Case Report: Cerebral/Cortical Visual Impairment in Down Syndrome

Elizabeth Boatwright^1*Rudaina Banihani^2,3Ilse Willems⁴Kathleen Lehman⁵Ellen Mazel⁴Hannah Mark⁶Mike Wong⁷SILVIA VEITZMAN⁷Arvind Chandna^7,8Gena Heidary⁹

• ¹Down Syndrome Medical Interest Group, Indianapolis, United States
• ²Sunnybrook Health Science Centre, University of Toronto, Toronto, Ontario, Canada
• ³Department of Pediatrics, Faculty of Medicine, University of Toronto, Toronto, Ontario, Canada
• ⁴Perkins School for Blind, Watertown, Massachusetts, United States
• ⁵Department of Psychiatry and Behavioral Sciences, School of Medicine, University of Washington, Seattle, Washington, United States
• ⁶School of Public Health, Yale University, New Haven, Connecticut, United States
• ⁷Smith-Kettlewell Eye Research Institute, San Francisco, California, United States
• ⁸Alder Hey Children's Hospital, Liverpool, United Kingdom
• ⁹Department of Ophthalmology, Boston Children’s Hospital, Harvard Medical School, Boston, Massachusetts, United States

Cerebral/cortical visual impairment (CVI), a brain-based visual condition, is a leading cause of childhood blindness and low vision but remains underdiagnosed in individuals with Down syndrome (DS). This report presents three case studies of adolescents with DS and CVI (DS+CVI), illustrating how CVI can manifest alongside the developmental, cognitive, behavioral, and social profiles of individuals with DS. We describe comprehensive ophthalmological evaluations, assessment for visual perceptual deficits with a screener questionnaire, functional vision assessments, and neuroimaging (when available). Through a detailed retrospective examination of these cases, we explore the complex interplay between CVI and DS, emphasizing how CVI-related challenges-such as difficulties with visual attention, spatial perception, processing, and navigation-are often misattributed to DS alone or to other more commonly recognized co-occurring conditions in DS. Diagnostic overshadowing, coupled with a lack of standardized screening tools, has led to delayed diagnoses and missed opportunities for intervention.
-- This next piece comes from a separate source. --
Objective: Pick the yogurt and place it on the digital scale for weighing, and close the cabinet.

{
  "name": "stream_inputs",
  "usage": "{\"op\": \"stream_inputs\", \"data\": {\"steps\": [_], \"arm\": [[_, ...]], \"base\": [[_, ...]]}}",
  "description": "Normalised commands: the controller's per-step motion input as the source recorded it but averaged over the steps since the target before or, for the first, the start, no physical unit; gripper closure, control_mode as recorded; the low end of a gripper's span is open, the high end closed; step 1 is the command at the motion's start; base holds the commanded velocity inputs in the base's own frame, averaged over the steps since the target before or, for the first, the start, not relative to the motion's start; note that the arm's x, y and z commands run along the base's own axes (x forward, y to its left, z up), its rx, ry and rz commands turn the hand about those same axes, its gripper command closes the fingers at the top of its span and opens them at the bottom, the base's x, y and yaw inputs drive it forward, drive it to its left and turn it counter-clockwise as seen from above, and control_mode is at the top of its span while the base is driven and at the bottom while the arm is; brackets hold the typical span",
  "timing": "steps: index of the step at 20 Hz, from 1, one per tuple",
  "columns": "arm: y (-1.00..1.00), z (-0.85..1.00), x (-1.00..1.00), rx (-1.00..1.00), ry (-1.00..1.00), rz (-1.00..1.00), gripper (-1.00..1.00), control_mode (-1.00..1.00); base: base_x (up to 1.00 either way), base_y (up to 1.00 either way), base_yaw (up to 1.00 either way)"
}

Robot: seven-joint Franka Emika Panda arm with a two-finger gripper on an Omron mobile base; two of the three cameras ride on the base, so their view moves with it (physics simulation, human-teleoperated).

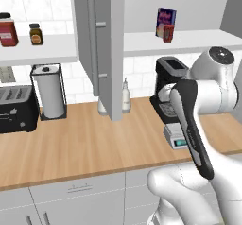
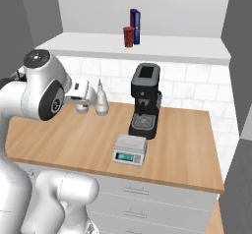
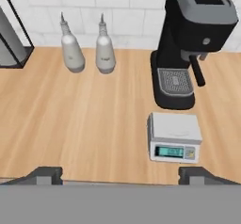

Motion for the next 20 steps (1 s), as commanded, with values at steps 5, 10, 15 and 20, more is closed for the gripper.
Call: {"op": "stream_inputs", "data": {"steps": [5, 10, 15, 20], "arm": [[0.0, 0.55, -0.38, 0.0, -0.4, -0.02, -1.0, -1.0], [0.0, 0.66, -0.39, 0.0, -0.19, -0.01, -1.0, -1.0], [0.0, 0.42, -0.05, 0.0, -0.15, -0.01, -1.0, -1.0], [0.0, 0.32, 0.0, 0.0, -0.16, -0.01, -1.0, -1.0]], "base": [[0.0, 0.0, 0.0], [0.0, 0.0, 0.0], [0.0, 0.0, 0.0], [0.0, 0.0, 0.0]]}}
Our findings highlight the importance of recognizing CVI in individuals with Down syndrome using reliable tools for assessment of functional vision to better appreciate the effect on their diverse developmental outcomes, and to incorporate CVI into our understanding of the DS phenotype. These case reports underscore the need for further research to determine the prevalence and impact of CVI in DS and advocate for the development of tailored screening protocols and evidence-based interventions to support individuals with DS+CVI across the lifespan.